Milkweed is an attractor of bees, wasps, and butterflies. Because they produce a lot of nectar and replenish their supply every night, nocturnal moths are also attracted to them. Larger bees are especially effective at transferring pollen from milkweed to other plants.

Milkweed is so valuable to pollinators that you can get free milkweed seeds to help boost Monarch butterfly populations. Ideally, you’ll include a donation to the organizations that offer these programs.


Lavender is a useful, fragrant, and beautiful plant with several varieties. It has tons of uses in the yard, in the home, and medicinally. The lovely aroma of lavender will bring a calming presence to your yard and will draw in bees and butterflies, too! Don’t forget to make yourself some lavender lemonade, too. 

Anise Hyssop

Anise hyssop is a perennial plant with light green leaves and beautiful-looking fuzzy purple blooms. Part of the mint family, this plant adds aesthetic value but is just as enticing to pollinators as mint. It is sweet and mildly minty in flavor, edible for humans, and has just as much medicinal value as mint. Try this herbal soda with anise hyssop! 


Coneflowers, or echinacea, have a unique look that is loved by gardeners and every bee, butterfly, and many birds! Also super beneficial to humans, these flowers are an asset to every yard. They self-seed, and come in a variety of colors. Coneflowers tend to grow well in pots too. 

Bee Balm

Bee balm, also known as wild bergamot, is such a pretty and colorful addition to a bee garden. They come in a variety of bright colors such as pink, lavender, and red. Known and named for treating bee stings with its medicinal properties, this is a handy flower for us to grow in our yards. The blooms are also edible and make a beautiful salad topper! 


Borage is a cute annual blue flower that makes a great companion plant for tomatoes, strawberries, and squash, making this a wonderful pollinator flower for someone with an existing garden.

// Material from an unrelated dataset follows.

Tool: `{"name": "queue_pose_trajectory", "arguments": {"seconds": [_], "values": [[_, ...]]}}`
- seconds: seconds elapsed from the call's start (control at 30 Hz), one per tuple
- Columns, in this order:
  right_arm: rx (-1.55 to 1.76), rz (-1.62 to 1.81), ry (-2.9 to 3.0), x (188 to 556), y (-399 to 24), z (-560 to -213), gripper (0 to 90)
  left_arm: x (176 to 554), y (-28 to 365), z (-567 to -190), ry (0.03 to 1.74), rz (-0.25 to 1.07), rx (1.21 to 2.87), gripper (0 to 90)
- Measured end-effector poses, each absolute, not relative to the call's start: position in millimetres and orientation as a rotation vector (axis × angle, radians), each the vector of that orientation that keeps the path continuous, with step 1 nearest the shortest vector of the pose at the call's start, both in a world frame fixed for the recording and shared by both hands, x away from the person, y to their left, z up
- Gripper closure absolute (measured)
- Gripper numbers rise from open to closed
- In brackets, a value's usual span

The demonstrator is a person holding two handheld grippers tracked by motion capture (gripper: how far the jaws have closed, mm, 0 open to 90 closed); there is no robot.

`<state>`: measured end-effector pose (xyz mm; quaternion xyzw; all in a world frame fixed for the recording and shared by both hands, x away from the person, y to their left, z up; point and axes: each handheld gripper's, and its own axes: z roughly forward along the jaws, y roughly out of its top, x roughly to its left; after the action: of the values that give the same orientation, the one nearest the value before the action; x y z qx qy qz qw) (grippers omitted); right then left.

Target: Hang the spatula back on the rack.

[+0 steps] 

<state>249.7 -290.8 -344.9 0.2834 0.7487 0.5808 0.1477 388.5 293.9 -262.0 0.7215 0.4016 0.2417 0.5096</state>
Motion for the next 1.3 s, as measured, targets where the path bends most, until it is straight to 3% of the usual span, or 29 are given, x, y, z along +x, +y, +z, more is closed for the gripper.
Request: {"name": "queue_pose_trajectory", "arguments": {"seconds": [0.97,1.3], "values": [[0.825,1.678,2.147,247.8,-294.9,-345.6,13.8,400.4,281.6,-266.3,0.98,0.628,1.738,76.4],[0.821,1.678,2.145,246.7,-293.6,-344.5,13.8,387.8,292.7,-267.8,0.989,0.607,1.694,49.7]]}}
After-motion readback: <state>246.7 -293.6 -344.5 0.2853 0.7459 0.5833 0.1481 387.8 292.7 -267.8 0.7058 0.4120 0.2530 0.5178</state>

Also called a star flower, these will bring all of the pollinators around while helping to keep tomato hornworms away with the attraction of braconid wasps as well as several other bee species. 

Butterfly Bush

Butterfly bushes are known for attracting butterflies, to your garden’s advantage. The small purple flowers look quite a bit like lilacs, but they have a much longer bloom season. Planting this perennial pollinator is a great opportunity for a little bit of shade underneath to give bees a little water and a shady place to rest.


Yarrow is a dainty flower that is usually white or pink. Its leaves look feathery and are a beautiful bright green. In addition to supporting the pollination population, yarrow has lots of medicinal uses for humans, too! 

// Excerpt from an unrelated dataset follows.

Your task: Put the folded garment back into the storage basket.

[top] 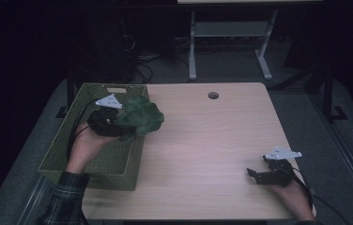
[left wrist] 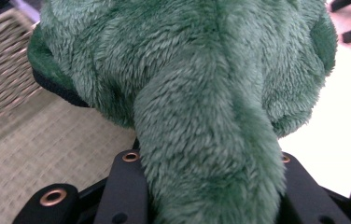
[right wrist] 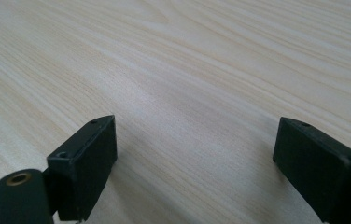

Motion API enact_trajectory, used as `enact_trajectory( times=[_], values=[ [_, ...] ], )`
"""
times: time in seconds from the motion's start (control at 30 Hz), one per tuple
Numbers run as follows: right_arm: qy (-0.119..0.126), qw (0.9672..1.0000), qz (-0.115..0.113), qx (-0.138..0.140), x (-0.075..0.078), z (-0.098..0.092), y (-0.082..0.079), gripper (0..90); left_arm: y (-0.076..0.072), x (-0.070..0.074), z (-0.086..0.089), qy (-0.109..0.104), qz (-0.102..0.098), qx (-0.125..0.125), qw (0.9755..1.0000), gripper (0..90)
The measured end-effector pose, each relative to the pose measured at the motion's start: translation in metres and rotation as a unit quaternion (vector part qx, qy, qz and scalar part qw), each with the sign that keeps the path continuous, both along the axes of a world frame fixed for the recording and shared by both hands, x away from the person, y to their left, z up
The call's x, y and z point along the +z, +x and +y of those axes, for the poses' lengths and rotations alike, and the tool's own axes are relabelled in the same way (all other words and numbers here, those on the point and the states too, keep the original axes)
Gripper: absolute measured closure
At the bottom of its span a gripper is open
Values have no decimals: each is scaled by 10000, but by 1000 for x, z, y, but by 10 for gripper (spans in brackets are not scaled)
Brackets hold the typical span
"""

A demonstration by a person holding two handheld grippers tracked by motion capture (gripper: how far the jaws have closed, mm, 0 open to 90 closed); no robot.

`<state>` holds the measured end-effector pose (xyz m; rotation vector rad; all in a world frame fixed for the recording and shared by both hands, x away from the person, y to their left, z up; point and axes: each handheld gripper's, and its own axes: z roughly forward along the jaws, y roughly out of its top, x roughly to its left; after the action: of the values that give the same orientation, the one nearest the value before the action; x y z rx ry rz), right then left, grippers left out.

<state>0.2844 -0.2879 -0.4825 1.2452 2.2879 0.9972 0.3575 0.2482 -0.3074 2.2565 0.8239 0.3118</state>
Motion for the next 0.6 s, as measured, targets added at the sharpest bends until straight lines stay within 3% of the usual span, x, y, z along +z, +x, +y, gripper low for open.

Calendula is an orange delight of a flower that bees love. It has a peppery taste and tons of skin-soothing uses. It comes back every year on its own and is a perfect flower to disperse around your existing garden and yard wherever there is space. 


Chives are tasty and fragrant, and if you let them flower their purple puffy blooms are an asset to bees and butterflies! Plus they make a tasty addition to your herb garden. You can even use a few flowers in this chive blossom vinegar


Sunflowers are favorites of honey bees and native bees. Pollen from these tall yellow blooms is known for improving the immune systems of bumble bees and honey bees, so definitely make space in your summer garden for sunflowers!

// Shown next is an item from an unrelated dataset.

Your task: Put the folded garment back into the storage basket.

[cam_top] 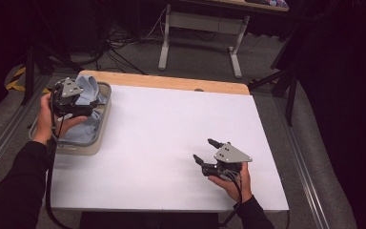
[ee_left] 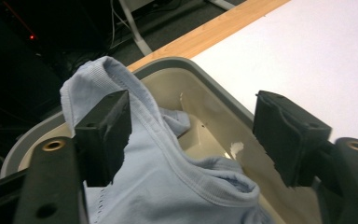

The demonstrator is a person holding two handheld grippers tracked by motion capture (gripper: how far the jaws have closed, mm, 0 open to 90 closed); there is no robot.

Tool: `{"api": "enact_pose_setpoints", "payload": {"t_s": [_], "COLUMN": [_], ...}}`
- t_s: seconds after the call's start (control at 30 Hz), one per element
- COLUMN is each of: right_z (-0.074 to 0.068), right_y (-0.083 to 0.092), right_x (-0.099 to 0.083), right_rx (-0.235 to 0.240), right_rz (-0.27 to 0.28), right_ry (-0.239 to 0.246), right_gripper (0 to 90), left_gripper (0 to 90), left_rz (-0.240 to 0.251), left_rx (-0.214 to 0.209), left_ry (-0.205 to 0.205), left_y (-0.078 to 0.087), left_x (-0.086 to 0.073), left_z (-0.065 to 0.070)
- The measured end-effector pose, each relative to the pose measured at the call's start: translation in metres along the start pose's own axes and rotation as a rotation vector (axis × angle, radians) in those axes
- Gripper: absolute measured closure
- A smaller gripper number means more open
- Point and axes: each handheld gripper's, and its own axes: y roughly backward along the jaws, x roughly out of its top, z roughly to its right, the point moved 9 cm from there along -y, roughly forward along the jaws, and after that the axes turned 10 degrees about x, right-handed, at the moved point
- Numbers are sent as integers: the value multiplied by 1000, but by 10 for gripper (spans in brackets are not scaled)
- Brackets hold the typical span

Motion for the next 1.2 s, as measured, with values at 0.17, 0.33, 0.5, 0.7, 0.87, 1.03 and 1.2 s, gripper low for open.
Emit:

If you’re looking to give the gift of pollinators, check out these garden gifts and include a butterfly lover seed kit!

More Pollinator Friendly Plants and Flowers

Here’s a comprehensive list of plants that can help attract butterflies to your yard. Butterflies and hummingbirds instinctively avoid pesticides, so if anything in your garden needs treatment, make sure it’s a natural or organic intervention.

Black-Eyed Susan
Butterfly Milkweed (Asclepias tuberosa)
Common Milkweed (Asclepias syriaca)
False Nettle
Indian Paintbrush
Shasta Daisy
Silver Brocade
Spider flower
Swamp Verbena (Verbena hastata)
Tall Verbena (Verbena bonariensis)
Water Dock
Wild Senna
Woodland Stonecrop


Little Bluestem Grass
Orchard Grass
Panic Grass

False Indigo

Passion Flowers

These plants make beautiful additions to your garden or food forest.

Any way you decide to incorporate pollinator-friendly plants into your garden is a helpful and beautiful endeavor for everyone involved!